Israeli communities bordering the Gaza Strip turned into ghost towns during the conflict, their residents spooked by Hamas gunmen who popped out of underground passages, killing 11 soldiers in clashes. The Israeli military said it destroyed more than 30 tunnels by the end of the 50-day war, an achievement touted by Prime Minister Benjamin Netanyahu as one of Israel’s successes.
Technology that Beren’s Lotem unit has designed lets commanders know within seconds where and when infiltrators have emerged to allow “a suitable military response,” he said. He declined to elaborate on the technology involved.
Lotem’s task is to develop and operate military communication networks. During the fighting, the unit was stationed near Gaza where its systems analyzed and transmitted intelligence reports for air, ground and naval forces, Beren said.
More than 2,100 Palestinians, including hundreds of women and children, were killed, and thousands of homes and businesses, as well as utilities, were destroyed or heavily damaged during the fighting, according to Gaza officials.
Israel struck more than 5,200 targets and militants fired about 4,600 rockets at Israeli communities, according to the military’s tally. Israel, the U.S. and the European Union classify Hamas as a terrorist organization. Israel also accuses Hamas of putting civilians in harms way by operating from residential areas.
Seventy-two people were killed on the Israeli side, almost all of them soldiers.
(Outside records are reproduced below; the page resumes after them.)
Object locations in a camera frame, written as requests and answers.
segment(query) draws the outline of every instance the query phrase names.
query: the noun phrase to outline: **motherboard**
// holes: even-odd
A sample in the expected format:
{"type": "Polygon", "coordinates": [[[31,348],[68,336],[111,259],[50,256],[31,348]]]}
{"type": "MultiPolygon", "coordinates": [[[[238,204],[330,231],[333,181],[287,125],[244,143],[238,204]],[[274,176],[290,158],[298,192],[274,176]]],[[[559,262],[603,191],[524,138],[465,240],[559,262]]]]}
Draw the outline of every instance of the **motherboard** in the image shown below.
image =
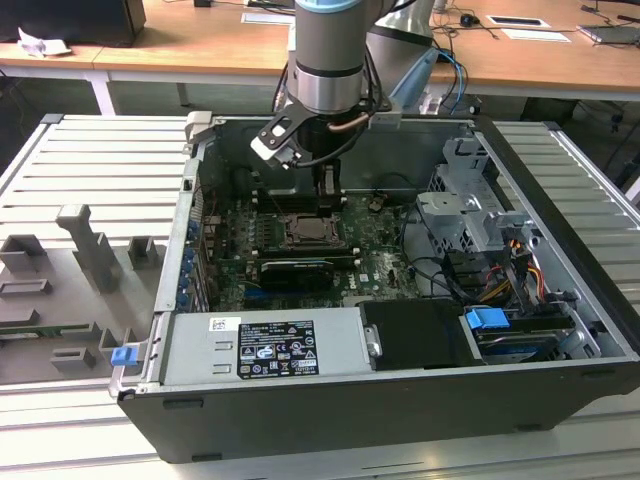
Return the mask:
{"type": "Polygon", "coordinates": [[[405,207],[349,195],[340,211],[319,217],[304,202],[267,200],[239,200],[205,219],[216,310],[349,307],[420,296],[399,246],[405,207]]]}

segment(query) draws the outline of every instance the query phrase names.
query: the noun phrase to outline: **warning label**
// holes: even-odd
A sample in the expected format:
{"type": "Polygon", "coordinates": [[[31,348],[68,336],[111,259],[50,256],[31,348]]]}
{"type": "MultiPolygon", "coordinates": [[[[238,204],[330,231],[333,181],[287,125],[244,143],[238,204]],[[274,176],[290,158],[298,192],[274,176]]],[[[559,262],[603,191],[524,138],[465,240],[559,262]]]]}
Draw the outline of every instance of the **warning label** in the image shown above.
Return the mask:
{"type": "Polygon", "coordinates": [[[313,321],[241,323],[238,376],[243,380],[318,375],[313,321]]]}

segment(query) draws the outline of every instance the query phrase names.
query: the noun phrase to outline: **wooden desk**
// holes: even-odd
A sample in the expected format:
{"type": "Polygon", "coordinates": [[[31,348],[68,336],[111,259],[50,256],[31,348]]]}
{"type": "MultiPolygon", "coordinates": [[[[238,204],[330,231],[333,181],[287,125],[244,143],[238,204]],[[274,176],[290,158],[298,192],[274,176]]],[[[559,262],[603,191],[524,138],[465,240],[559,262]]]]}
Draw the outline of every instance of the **wooden desk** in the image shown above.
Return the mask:
{"type": "MultiPolygon", "coordinates": [[[[603,24],[582,12],[579,0],[457,0],[472,8],[485,26],[485,15],[539,17],[553,29],[574,30],[579,24],[603,24]]],[[[600,3],[615,21],[623,13],[638,16],[638,8],[600,3]]],[[[241,5],[194,8],[191,0],[145,0],[147,23],[133,48],[72,46],[75,55],[35,59],[15,45],[0,44],[0,68],[7,75],[75,78],[91,82],[103,114],[117,106],[109,92],[112,81],[179,84],[186,104],[185,84],[275,85],[287,59],[288,27],[240,22],[241,5]]],[[[459,26],[460,13],[434,15],[432,25],[459,26]]],[[[632,47],[594,47],[580,32],[565,33],[571,43],[510,40],[500,30],[494,40],[485,30],[460,31],[454,39],[458,59],[469,71],[468,93],[600,100],[640,101],[640,52],[632,47]]],[[[448,48],[447,38],[436,39],[448,48]]],[[[444,91],[453,81],[450,65],[439,64],[430,88],[444,91]]]]}
{"type": "Polygon", "coordinates": [[[104,48],[96,69],[278,76],[288,26],[241,23],[238,6],[194,8],[191,0],[145,0],[147,23],[133,48],[104,48]]]}
{"type": "MultiPolygon", "coordinates": [[[[482,24],[496,27],[486,15],[540,18],[549,30],[575,30],[578,25],[604,25],[596,15],[580,10],[578,0],[458,0],[456,6],[475,11],[482,24]]],[[[618,14],[638,16],[640,8],[631,5],[600,3],[601,13],[614,23],[618,14]]],[[[460,12],[434,14],[432,25],[448,24],[460,27],[460,12]]],[[[511,40],[500,30],[492,30],[500,40],[494,40],[483,29],[462,30],[453,39],[460,62],[469,71],[470,93],[494,95],[565,97],[604,99],[607,95],[625,94],[640,98],[640,51],[633,47],[593,46],[593,41],[581,32],[563,33],[571,43],[511,40]]],[[[442,33],[436,40],[443,48],[449,41],[442,33]]],[[[438,65],[432,83],[450,82],[451,68],[438,65]]]]}
{"type": "Polygon", "coordinates": [[[15,43],[0,43],[0,69],[13,67],[44,67],[65,69],[92,69],[93,60],[100,53],[100,46],[74,46],[73,55],[59,57],[30,57],[15,43]]]}

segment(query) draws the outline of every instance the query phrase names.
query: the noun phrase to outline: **metal workbench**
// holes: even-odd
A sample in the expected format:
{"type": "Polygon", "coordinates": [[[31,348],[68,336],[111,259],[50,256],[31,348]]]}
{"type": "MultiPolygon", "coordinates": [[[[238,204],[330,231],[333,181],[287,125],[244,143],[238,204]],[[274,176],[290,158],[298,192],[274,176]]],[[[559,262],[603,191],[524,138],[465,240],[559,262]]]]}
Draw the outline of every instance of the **metal workbench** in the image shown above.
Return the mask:
{"type": "MultiPolygon", "coordinates": [[[[131,227],[161,244],[168,238],[187,158],[183,124],[180,117],[67,116],[55,126],[41,125],[0,182],[0,232],[35,228],[47,248],[68,247],[52,215],[64,203],[88,202],[92,220],[112,245],[125,245],[131,227]]],[[[561,132],[534,123],[498,127],[637,305],[638,212],[618,203],[623,195],[561,132]]],[[[515,193],[505,190],[517,204],[515,193]]],[[[0,475],[65,480],[640,477],[640,390],[598,400],[547,432],[170,465],[129,423],[107,384],[108,379],[96,379],[0,387],[0,475]]]]}

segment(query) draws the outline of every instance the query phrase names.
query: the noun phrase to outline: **blue latch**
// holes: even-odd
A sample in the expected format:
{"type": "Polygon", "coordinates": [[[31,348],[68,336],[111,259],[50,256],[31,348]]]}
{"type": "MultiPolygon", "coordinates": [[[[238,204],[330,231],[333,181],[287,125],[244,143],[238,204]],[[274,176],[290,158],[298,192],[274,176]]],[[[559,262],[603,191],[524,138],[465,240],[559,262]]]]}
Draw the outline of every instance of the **blue latch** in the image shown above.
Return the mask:
{"type": "Polygon", "coordinates": [[[130,367],[138,364],[138,347],[118,347],[111,354],[111,365],[130,367]]]}
{"type": "Polygon", "coordinates": [[[474,308],[466,315],[471,329],[509,328],[511,324],[501,308],[474,308]]]}

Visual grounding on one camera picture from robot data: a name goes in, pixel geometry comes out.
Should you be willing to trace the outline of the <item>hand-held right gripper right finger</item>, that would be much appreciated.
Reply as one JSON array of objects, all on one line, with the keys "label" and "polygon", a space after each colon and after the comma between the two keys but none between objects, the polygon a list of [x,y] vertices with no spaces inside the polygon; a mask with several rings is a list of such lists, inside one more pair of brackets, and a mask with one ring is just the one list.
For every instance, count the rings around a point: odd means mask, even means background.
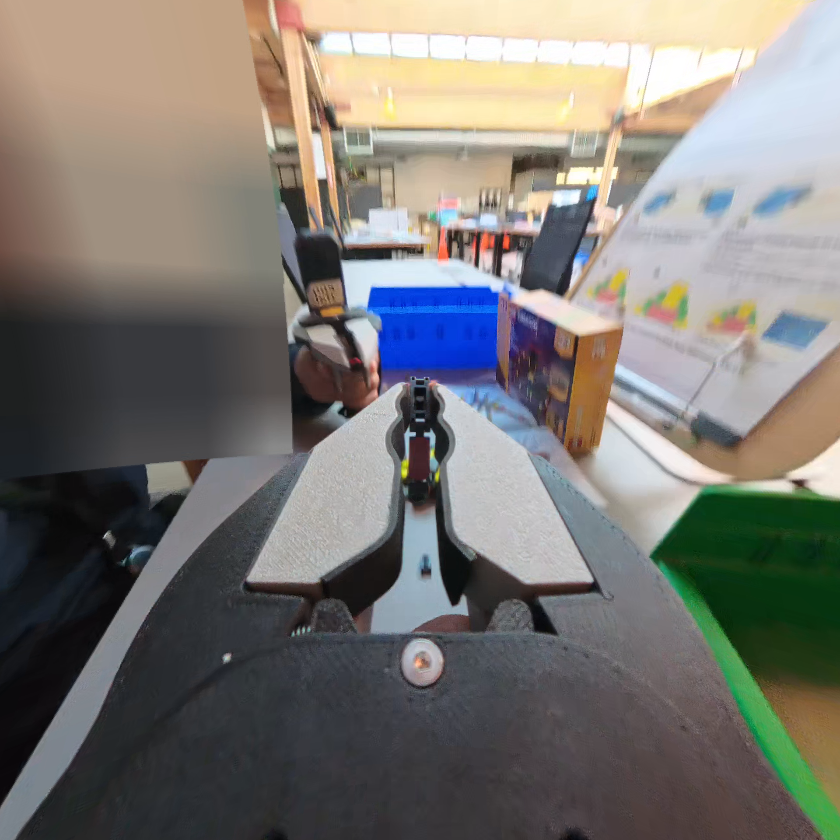
[{"label": "hand-held right gripper right finger", "polygon": [[440,572],[449,600],[483,631],[498,606],[591,594],[595,575],[533,457],[444,385],[434,403]]}]

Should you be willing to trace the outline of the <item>person's left hand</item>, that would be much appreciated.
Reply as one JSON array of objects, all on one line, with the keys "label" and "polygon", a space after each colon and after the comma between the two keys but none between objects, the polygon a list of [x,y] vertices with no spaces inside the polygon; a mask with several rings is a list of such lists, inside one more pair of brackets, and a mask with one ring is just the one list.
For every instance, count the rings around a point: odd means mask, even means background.
[{"label": "person's left hand", "polygon": [[358,412],[372,404],[380,393],[379,356],[374,357],[368,374],[350,371],[341,373],[337,379],[334,369],[317,360],[309,349],[300,347],[292,369],[302,392],[319,405],[341,403],[346,409]]}]

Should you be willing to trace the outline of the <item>blue storage bin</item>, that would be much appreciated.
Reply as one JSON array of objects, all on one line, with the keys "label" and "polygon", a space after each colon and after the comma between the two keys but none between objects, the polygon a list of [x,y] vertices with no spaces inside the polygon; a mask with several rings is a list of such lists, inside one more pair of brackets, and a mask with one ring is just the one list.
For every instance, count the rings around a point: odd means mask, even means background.
[{"label": "blue storage bin", "polygon": [[373,287],[384,371],[488,370],[497,363],[499,292],[489,287]]}]

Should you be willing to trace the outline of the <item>large spider instruction booklet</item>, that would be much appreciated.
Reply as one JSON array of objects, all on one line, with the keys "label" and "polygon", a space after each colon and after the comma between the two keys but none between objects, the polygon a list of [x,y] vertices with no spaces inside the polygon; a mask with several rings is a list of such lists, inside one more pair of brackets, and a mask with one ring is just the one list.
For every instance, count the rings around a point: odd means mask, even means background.
[{"label": "large spider instruction booklet", "polygon": [[550,462],[557,470],[575,467],[559,439],[541,426],[527,407],[516,402],[499,385],[449,385],[448,388],[511,439]]}]

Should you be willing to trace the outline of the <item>black red brick leg segment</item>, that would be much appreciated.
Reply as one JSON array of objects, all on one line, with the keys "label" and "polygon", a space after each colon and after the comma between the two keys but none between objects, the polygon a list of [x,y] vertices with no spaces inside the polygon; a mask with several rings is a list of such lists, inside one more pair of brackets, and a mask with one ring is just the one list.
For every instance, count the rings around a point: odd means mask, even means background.
[{"label": "black red brick leg segment", "polygon": [[439,466],[435,450],[438,399],[435,383],[426,376],[407,380],[408,422],[406,453],[402,460],[402,487],[415,507],[433,501],[438,488]]}]

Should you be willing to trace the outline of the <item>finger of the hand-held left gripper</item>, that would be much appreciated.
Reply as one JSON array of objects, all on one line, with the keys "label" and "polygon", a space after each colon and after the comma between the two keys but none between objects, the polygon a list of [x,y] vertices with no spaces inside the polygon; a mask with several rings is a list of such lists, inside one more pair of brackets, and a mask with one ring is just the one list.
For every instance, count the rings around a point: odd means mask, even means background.
[{"label": "finger of the hand-held left gripper", "polygon": [[348,320],[348,362],[352,373],[362,375],[365,385],[371,387],[374,369],[379,366],[379,336],[382,321],[379,319]]},{"label": "finger of the hand-held left gripper", "polygon": [[306,346],[313,356],[336,369],[352,369],[352,356],[339,332],[327,323],[303,325],[294,322],[294,340]]}]

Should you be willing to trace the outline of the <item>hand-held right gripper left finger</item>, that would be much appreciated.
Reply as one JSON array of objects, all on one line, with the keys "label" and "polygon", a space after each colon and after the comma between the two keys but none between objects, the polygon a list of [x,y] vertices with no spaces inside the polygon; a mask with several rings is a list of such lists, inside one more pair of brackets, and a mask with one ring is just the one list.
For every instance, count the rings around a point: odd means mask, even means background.
[{"label": "hand-held right gripper left finger", "polygon": [[368,610],[403,563],[407,388],[399,384],[315,446],[246,578],[254,592]]}]

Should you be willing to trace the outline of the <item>silver round metal object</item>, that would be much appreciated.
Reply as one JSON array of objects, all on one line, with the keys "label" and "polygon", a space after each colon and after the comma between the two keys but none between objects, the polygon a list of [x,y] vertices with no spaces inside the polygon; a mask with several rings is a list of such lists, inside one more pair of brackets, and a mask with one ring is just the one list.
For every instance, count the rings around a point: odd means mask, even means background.
[{"label": "silver round metal object", "polygon": [[114,568],[138,575],[149,562],[155,545],[152,540],[136,532],[108,530],[101,536],[104,556]]}]

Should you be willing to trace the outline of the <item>yellow purple toy set box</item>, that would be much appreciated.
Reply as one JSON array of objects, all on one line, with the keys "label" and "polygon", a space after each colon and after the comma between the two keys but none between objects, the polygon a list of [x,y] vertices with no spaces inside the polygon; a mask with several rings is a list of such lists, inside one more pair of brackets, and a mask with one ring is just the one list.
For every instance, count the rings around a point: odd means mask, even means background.
[{"label": "yellow purple toy set box", "polygon": [[601,443],[623,325],[546,290],[499,292],[497,383],[573,456]]}]

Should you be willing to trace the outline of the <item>green storage bin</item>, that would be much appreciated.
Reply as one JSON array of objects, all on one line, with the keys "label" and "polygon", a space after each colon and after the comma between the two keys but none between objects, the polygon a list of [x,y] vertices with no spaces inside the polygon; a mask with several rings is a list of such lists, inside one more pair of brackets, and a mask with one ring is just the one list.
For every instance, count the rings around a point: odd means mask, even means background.
[{"label": "green storage bin", "polygon": [[839,838],[839,502],[709,486],[652,551],[765,757]]}]
The Iron Dome missile-defense system intercepted 735 rockets headed for built-up areas, according to the military.
Lotem supported Iron Dome by designing technology that sets off an alert after a rocket is launched and identifies its trajectory so sirens can be sounded, Beren said.
Fighting was complicated for Israeli soldiers when they came up against Hamas gunmen wearing similar military uniforms, according to Israeli media reports.
“You need to be able to figure out who is friend and who is foe,” Beren said. “Our technological equipment allows you to do that.” He declined to elaborate.
With Israel’s enemies able to take advantage of off-the-shelf and open source technology, Lotem is also girding itself for increasingly sophisticated adversaries, Beren said.
Gabi Siboni, cyber-warfare program director at the Institute for National Security Studies, said in an Aug. 26 report that Iran, which Israel says supports Hamas, showed growing maturity in its anti-Israeli cyber activity during the recent fighting. He advised Israel to set up an agency to command cyber defense.
Beren said he anticipates discussions on setting up such a command to begin next year.
“Cyber will be the main thing to come and we are preparing ourselves for any surprises our enemies are thinking to prepare,” he said.